**Problem description:** From the entries below, reproduce exactly the lines from the one with "Draw the outline of the green" through the one with "Please provide the mask of the black right", both included, without images.

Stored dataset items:
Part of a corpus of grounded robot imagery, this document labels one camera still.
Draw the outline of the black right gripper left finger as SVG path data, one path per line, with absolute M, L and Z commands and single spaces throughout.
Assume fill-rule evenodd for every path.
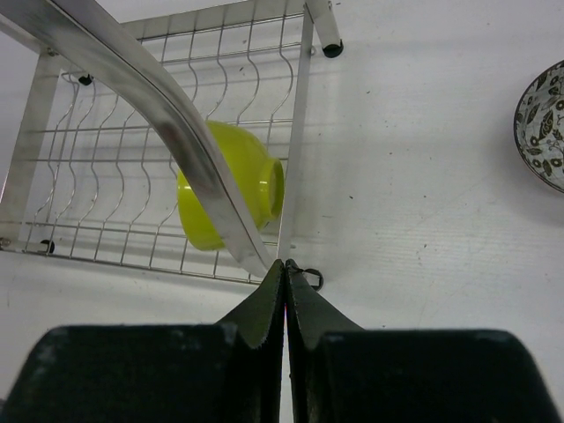
M 4 422 L 276 422 L 285 266 L 214 324 L 71 325 L 29 353 Z

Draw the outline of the green round bowl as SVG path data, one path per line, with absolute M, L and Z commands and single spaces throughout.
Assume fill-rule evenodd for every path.
M 281 214 L 285 177 L 281 161 L 271 156 L 251 132 L 232 124 L 209 121 L 234 180 L 249 208 L 258 230 L 263 230 Z M 197 196 L 183 174 L 177 176 L 178 212 L 190 244 L 202 251 L 224 248 Z

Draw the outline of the pink floral bowl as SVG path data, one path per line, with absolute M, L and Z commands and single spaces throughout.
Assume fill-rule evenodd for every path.
M 513 119 L 516 149 L 537 178 L 563 191 L 563 62 L 541 72 L 525 89 Z

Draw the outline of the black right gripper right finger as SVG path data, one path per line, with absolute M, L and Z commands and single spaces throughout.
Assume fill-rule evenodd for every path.
M 286 262 L 298 422 L 558 422 L 537 364 L 505 330 L 366 330 Z

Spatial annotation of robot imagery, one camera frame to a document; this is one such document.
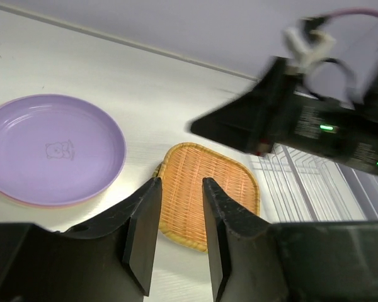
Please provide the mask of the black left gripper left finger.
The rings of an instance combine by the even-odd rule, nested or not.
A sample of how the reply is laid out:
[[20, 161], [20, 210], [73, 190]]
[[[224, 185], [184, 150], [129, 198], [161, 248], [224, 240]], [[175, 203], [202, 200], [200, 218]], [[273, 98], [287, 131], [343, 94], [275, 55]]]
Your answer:
[[0, 301], [142, 301], [151, 287], [161, 199], [154, 177], [65, 232], [0, 223]]

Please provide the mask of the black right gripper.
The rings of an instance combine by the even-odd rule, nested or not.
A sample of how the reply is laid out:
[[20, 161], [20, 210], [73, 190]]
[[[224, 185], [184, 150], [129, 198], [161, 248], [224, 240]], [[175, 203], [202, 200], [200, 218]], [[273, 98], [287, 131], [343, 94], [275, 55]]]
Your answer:
[[268, 139], [378, 176], [378, 67], [360, 96], [355, 74], [344, 62], [325, 58], [315, 66], [325, 63], [344, 72], [349, 105], [343, 107], [341, 101], [311, 91], [306, 75], [290, 75]]

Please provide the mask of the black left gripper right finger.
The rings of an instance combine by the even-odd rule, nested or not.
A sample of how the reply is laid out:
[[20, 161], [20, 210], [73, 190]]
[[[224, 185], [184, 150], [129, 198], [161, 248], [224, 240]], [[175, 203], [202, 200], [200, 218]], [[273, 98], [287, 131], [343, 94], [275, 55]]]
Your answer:
[[213, 204], [215, 301], [378, 301], [378, 221], [271, 224], [221, 194]]

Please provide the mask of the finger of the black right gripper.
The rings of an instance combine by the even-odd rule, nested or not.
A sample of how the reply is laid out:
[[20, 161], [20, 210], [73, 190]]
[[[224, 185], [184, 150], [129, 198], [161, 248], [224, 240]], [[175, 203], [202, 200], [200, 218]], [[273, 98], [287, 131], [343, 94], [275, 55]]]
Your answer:
[[261, 144], [283, 92], [287, 59], [276, 58], [263, 78], [237, 99], [191, 120], [190, 133], [247, 154], [264, 154]]

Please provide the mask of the pink round plate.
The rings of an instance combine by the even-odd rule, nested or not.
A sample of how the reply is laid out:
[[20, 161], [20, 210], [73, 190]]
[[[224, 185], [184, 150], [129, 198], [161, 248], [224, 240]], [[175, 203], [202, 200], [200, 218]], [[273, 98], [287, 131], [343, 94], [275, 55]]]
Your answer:
[[64, 209], [64, 208], [79, 206], [80, 204], [86, 204], [86, 203], [90, 202], [90, 199], [85, 199], [85, 200], [73, 202], [73, 203], [70, 203], [70, 204], [55, 204], [55, 205], [50, 204], [50, 205], [47, 205], [47, 204], [41, 204], [41, 203], [31, 203], [31, 202], [22, 201], [22, 200], [14, 198], [14, 197], [12, 197], [12, 196], [10, 196], [10, 195], [2, 192], [2, 191], [0, 191], [0, 198], [4, 198], [5, 200], [12, 202], [14, 204], [18, 204], [20, 206], [25, 206], [25, 207], [29, 207], [29, 208], [38, 208], [38, 209]]

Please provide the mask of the square woven orange tray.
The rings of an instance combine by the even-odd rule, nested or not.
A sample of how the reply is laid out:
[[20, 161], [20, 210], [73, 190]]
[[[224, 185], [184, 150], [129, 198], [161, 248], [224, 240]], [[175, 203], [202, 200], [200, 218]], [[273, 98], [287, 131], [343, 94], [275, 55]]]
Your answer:
[[207, 251], [205, 214], [215, 194], [231, 198], [255, 215], [260, 186], [243, 164], [196, 143], [168, 150], [157, 171], [162, 182], [159, 231], [184, 247]]

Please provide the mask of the round woven orange plate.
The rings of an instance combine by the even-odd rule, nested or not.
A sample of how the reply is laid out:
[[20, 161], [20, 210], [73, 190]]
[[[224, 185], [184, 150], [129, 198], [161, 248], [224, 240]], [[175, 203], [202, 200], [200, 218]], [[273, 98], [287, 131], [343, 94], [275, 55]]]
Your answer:
[[163, 163], [161, 162], [154, 170], [153, 174], [152, 174], [152, 177], [158, 177], [159, 175], [159, 171], [161, 170], [162, 168], [162, 165]]

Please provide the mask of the purple plate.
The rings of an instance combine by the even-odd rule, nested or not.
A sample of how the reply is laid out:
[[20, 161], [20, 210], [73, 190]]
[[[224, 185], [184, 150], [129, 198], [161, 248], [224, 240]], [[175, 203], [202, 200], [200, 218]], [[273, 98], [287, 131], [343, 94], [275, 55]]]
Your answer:
[[40, 94], [0, 106], [0, 191], [16, 199], [92, 198], [118, 177], [126, 153], [115, 120], [87, 101]]

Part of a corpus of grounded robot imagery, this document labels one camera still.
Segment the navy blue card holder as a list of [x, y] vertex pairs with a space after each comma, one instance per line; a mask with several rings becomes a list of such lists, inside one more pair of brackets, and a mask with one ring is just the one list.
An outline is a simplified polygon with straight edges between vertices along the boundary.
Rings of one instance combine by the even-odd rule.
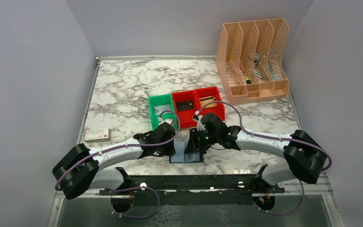
[[169, 157], [169, 163], [202, 163], [204, 156], [202, 153], [187, 154], [187, 142], [174, 142], [175, 154]]

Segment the green plastic bin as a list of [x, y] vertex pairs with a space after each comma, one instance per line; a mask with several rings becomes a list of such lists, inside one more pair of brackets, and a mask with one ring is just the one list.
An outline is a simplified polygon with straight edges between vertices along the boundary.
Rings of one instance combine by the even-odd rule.
[[151, 126], [153, 130], [158, 127], [160, 123], [158, 118], [163, 111], [168, 110], [176, 113], [171, 94], [149, 96], [148, 107], [149, 107]]

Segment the red double bin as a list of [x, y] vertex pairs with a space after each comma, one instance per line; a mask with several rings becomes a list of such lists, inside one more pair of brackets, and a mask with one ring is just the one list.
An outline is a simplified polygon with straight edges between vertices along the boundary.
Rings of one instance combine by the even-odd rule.
[[[197, 126], [197, 123], [193, 120], [194, 113], [202, 106], [200, 105], [199, 98], [213, 96], [216, 101], [221, 101], [221, 96], [217, 87], [204, 87], [193, 90], [179, 91], [172, 93], [173, 105], [175, 107], [176, 114], [181, 121], [181, 129], [191, 128]], [[176, 102], [192, 100], [194, 103], [193, 110], [187, 110], [178, 112], [176, 110]]]

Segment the peach desk file organizer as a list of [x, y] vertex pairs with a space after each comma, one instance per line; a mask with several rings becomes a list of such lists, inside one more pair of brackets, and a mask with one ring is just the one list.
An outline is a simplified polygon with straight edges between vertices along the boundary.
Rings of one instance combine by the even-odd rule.
[[233, 105], [289, 95], [282, 68], [289, 25], [284, 18], [224, 23], [216, 67], [227, 101]]

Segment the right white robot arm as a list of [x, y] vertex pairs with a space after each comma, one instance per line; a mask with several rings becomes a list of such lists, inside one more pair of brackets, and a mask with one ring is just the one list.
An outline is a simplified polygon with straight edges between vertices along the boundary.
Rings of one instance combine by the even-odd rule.
[[270, 134], [249, 131], [239, 126], [227, 126], [217, 115], [195, 113], [196, 129], [190, 131], [186, 153], [205, 153], [219, 144], [225, 149], [254, 150], [283, 158], [274, 165], [263, 165], [251, 182], [259, 192], [266, 192], [279, 182], [298, 179], [316, 184], [326, 170], [330, 156], [305, 131], [293, 134]]

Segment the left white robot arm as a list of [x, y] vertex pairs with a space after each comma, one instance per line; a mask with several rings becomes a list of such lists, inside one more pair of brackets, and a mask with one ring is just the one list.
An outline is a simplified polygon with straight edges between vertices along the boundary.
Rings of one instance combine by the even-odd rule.
[[107, 167], [155, 153], [171, 156], [175, 153], [173, 141], [177, 133], [165, 122], [152, 131], [106, 147], [88, 148], [83, 143], [77, 144], [52, 169], [56, 179], [54, 188], [71, 200], [90, 189], [97, 173]]

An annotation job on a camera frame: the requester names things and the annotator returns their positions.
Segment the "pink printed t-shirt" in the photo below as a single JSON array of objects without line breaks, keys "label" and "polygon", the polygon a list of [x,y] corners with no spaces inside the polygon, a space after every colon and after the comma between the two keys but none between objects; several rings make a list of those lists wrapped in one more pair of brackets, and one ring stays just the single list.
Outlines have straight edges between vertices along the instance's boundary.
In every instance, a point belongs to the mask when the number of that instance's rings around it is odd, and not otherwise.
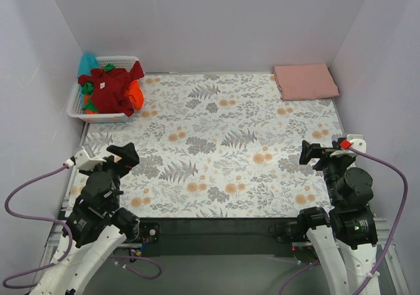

**Written response:**
Draw the outline of the green round bowl as SVG path data, one path per line, with absolute M, L and Z commands and single spaces throughout.
Assume fill-rule evenodd for every path.
M 281 214 L 285 177 L 281 161 L 271 156 L 251 132 L 232 124 L 209 121 L 234 180 L 249 208 L 258 230 L 263 230 Z M 197 196 L 183 174 L 177 176 L 178 212 L 190 244 L 202 251 L 224 248 Z

Draw the outline of the pink floral bowl as SVG path data, one path per line, with absolute M, L and Z commands and single spaces throughout.
Assume fill-rule evenodd for every path.
M 513 119 L 516 149 L 537 178 L 563 191 L 563 62 L 541 72 L 525 89 Z

Draw the outline of the black right gripper right finger as SVG path data, one path per line, with absolute M, L and Z commands and single spaces throughout.
Assume fill-rule evenodd for every path.
M 286 262 L 298 422 L 558 422 L 537 364 L 505 330 L 366 330 Z

Spatial annotation of robot imagery, one camera frame to a document; this is one such document.
Please provide the mask of the black left gripper left finger.
The rings of an instance combine by the even-odd rule, nested or not.
A sample of how the reply is laid out:
[[20, 161], [20, 210], [73, 190]]
[[[224, 185], [184, 150], [129, 198], [161, 248], [224, 240]], [[175, 203], [202, 200], [200, 218]], [[273, 98], [287, 131], [343, 94], [275, 55]]]
Your answer:
[[0, 301], [142, 301], [151, 287], [161, 199], [154, 177], [65, 232], [0, 223]]

Please provide the mask of the black right gripper.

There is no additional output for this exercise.